In this notebook, we will be exploring computational investigation of musical audio features. In particular, we will examine the workflow for finding associations between recorded music in an unfamiliar collection: in this case, the musical corpus is a set of tracks from someone's personal collection of music, but we (in principle) know nothing more about it in detail than that, other than perhaps some per-track metadata.

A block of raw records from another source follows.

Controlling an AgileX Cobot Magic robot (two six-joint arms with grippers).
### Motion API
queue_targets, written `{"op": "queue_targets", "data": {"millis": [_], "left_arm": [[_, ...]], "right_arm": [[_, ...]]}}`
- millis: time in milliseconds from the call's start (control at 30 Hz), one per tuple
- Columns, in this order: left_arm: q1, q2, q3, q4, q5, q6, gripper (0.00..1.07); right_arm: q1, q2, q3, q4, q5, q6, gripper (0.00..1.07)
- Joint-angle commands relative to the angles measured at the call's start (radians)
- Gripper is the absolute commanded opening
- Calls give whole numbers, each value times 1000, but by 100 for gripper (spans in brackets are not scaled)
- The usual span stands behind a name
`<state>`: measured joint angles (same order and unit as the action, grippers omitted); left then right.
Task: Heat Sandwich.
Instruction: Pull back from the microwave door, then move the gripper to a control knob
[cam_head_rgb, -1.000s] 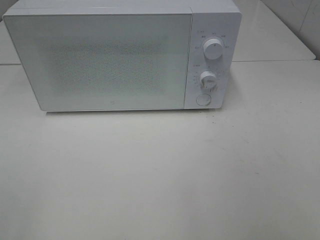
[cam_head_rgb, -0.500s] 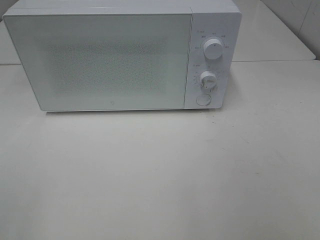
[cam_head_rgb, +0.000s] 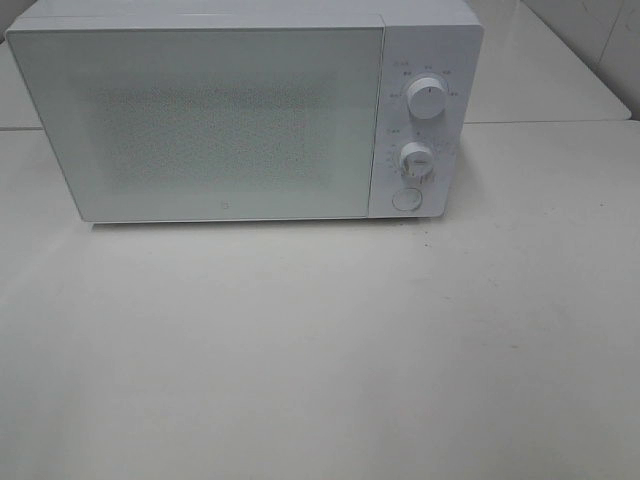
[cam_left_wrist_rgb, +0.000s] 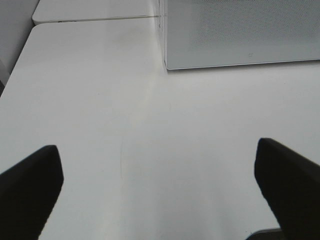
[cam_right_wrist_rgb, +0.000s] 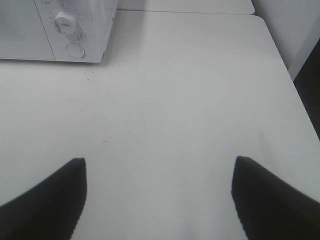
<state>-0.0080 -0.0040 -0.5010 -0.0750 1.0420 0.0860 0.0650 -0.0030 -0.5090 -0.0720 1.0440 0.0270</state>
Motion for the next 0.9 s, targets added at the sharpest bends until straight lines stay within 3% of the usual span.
{"op": "queue_targets", "data": {"millis": [33, 900], "left_arm": [[2, -26, 3, -8, -15, 1, 104], [2, -26, 3, -8, -15, 1, 104]], "right_arm": [[-5, -9, -27, 2, -36, -4, 77], [-5, 446, -55, 0, -494, -5, 76]]}}
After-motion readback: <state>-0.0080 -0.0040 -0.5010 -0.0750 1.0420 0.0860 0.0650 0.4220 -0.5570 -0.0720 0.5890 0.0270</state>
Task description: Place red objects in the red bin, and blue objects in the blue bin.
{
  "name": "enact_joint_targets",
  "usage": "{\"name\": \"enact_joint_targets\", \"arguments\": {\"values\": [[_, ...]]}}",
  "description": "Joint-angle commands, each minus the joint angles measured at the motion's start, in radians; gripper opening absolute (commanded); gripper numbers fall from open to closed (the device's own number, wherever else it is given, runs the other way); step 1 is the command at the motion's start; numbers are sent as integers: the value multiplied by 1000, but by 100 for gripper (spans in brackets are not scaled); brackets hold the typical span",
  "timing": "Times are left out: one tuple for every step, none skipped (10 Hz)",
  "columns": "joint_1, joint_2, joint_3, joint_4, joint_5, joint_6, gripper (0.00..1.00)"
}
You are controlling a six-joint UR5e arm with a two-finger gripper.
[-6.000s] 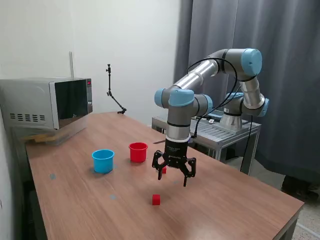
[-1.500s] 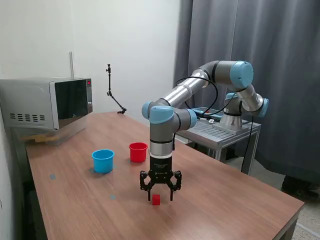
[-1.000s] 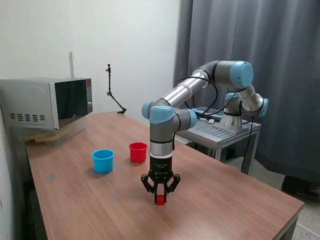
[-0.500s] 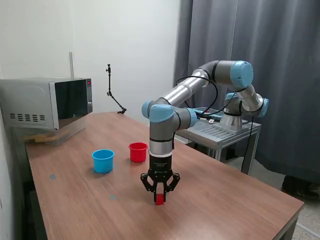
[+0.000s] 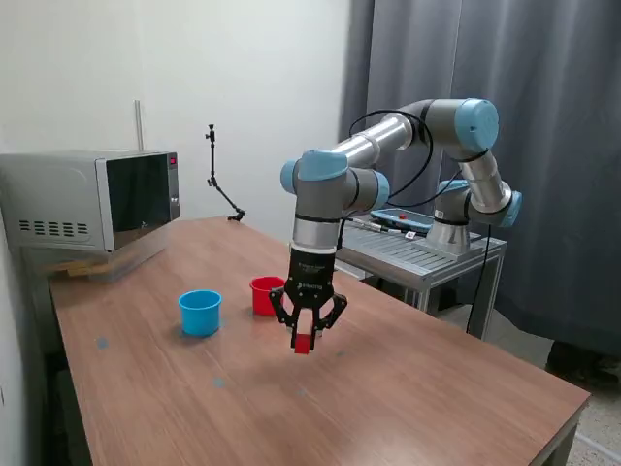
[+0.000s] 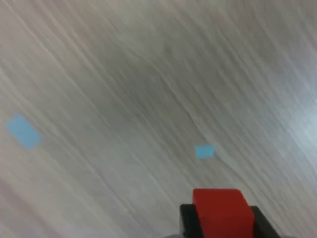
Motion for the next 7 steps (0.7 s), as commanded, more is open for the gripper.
{"name": "enact_joint_targets", "arguments": {"values": [[-29,-100,95,1,-70,30,0],[-46,-130,140,1,-76,69,0],[-67,-150,181,1,-101,92,0],[-98,-173,224,1,-113,134,0],[-120,-193,253,1,-113,154,0],[-144,-208,281,1,-113,172,0],[-166,-210,303,0,-115,188,0]]}}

We’ll import some Python libraries here to use later on in the notebook. Don’t worry about this at the moment; for now just execute the cell, which makes the libraries available.
import glob
import csv
import matplotlib.pylab as plt
We will also import the library for the audio feature database, giving access to its functionality through the name adb
:
from pyadb import adb
The first step is to create an empty database. In the next cell, the first line simply gives a name to a string; the second creates a database file with the given filename, returning a Python object which can act as a handle or interface to that database file.

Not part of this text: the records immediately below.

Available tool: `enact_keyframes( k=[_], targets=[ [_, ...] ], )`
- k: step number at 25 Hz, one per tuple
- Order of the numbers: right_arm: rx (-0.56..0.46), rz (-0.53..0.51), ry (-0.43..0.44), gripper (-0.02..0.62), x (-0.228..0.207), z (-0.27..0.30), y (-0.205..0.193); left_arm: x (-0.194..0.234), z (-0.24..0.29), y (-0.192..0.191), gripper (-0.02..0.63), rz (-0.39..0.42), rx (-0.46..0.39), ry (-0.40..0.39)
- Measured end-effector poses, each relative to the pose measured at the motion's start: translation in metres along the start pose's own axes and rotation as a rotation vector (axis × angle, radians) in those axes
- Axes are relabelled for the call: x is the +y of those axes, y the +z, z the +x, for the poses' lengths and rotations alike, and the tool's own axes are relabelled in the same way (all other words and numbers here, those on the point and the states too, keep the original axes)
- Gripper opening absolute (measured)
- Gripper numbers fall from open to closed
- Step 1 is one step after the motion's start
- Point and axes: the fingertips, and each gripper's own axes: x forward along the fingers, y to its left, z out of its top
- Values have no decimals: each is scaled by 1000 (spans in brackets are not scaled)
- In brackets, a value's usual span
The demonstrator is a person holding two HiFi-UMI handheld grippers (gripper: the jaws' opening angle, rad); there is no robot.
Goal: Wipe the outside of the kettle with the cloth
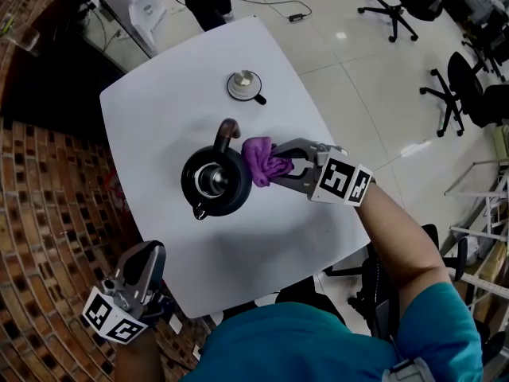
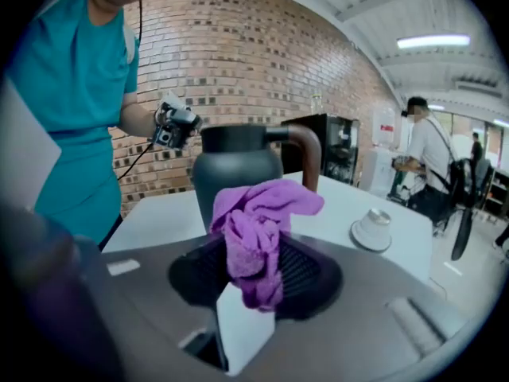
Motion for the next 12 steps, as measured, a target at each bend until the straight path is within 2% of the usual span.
enact_keyframes(
  k=[5, 8, 12],
  targets=[
    [-3, -54, -93, 127, 13, -37, 54, -10, -4, 7, 0, 11, -18, -14],
    [27, -54, -77, 127, 24, -17, 35, -11, -2, 5, 0, 32, -15, -15],
    [53, 46, -68, 127, 29, 12, -5, -10, -2, -4, 0, 30, -3, -14]
  ],
)
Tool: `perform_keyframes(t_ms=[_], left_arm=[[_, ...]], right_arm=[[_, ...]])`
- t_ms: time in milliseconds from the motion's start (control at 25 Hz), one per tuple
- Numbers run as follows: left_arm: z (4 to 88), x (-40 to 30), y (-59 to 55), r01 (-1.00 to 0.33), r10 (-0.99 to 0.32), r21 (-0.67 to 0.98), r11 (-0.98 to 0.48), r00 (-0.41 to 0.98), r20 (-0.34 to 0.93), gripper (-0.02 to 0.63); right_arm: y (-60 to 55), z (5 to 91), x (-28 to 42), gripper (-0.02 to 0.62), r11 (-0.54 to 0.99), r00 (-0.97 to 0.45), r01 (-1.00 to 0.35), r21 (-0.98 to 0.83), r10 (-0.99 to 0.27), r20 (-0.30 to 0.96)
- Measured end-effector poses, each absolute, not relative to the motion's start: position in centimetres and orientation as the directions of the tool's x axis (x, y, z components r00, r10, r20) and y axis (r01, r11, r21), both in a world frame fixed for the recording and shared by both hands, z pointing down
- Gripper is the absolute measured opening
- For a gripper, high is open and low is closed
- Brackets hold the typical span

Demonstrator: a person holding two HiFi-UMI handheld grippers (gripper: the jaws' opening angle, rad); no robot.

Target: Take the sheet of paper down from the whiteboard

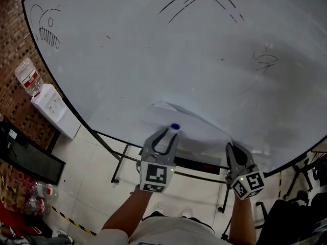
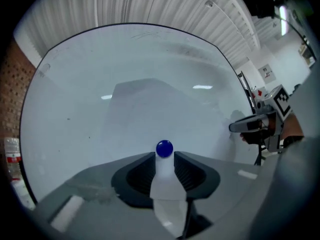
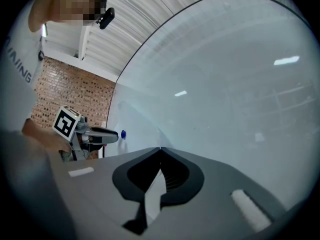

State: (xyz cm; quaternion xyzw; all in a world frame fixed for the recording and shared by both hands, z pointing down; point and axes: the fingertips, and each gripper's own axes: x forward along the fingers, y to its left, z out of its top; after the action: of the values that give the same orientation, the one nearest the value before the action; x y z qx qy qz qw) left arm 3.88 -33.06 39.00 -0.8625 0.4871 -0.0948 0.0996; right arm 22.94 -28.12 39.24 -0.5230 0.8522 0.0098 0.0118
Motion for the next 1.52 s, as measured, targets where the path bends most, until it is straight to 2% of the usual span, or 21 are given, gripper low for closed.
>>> perform_keyframes(t_ms=[120,320,560,1520], left_arm=[[38.5,4.2,-33.7,-0.828,-0.875,-0.298,-0.475,0.479,0.065,0.170],[38.9,4.5,-34.4,-0.849,-0.894,-0.290,-0.442,0.444,0.063,0.179],[39.3,4.9,-34.7,-0.855,-0.902,-0.293,-0.427,0.427,0.070,0.140],[38.2,3.2,-31.8,-0.848,-0.894,-0.290,-0.443,0.444,0.065,0.133]], right_arm=[[-28.3,39.3,22.9,0.008,0.457,-0.457,-0.889,0.001,-0.889,-0.033],[-28.2,39.4,22.8,0.006,0.464,-0.464,-0.886,-0.008,-0.886,-0.027],[-28.3,39.6,22.8,0.008,0.467,-0.467,-0.884,-0.016,-0.884,-0.025],[-26.4,38.6,22.9,0.006,0.462,-0.462,-0.887,0.004,-0.886,-0.051]])
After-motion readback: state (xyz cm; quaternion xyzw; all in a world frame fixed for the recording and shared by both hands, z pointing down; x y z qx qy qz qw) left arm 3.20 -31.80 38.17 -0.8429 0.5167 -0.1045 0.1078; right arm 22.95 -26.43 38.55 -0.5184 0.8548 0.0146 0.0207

dbpathname = 'ecda2015.adb'
db = adb.Pyadb(dbpathname)
If you later create a new Pyadb
object with the same filename, the existing database (with all its existing data) will be opened. Usually, that is what you want: as we will see below, part of the point of the audio database is to store feature vectors for later computation. However, sometimes things go wrong and you want to start afresh; in that case, you can simply delete the database from the filesystem, either using a regular File Manager, or through the IPython notebook using
# import os
# os.remove(dbpathname)
# db = adb.Pyadb(dbpathname)
Note that this is commented out, to avoid deletion through accidental evaluation of the code; if you actually want to remove the database, you will need to uncomment the code. Also note the third line here: if you do delete the database for whatever reason, you will have to create a new Pyadb
object to go with a new database.
There is a downloadable archive of features (specifically, NNLS chroma features at a 1-second granularity) here. You should be able to download that archive file and extract it to the data
subdirectory of your iPython process.
The next cell is likely to seem cryptic, unless you are already experienced in Python or scripting. However, what it does is simple to describe: for each comma-separated variable (csv) file, it reads in the data, and inserts the numerical feature values into the database, with the music filename (minus the .flac
extension) as the database key. Again, don’t worry if the details of the code in the cell escape you; what is important is that after executing this cell, the database in memory (and stored on the filesystem) will know about the features.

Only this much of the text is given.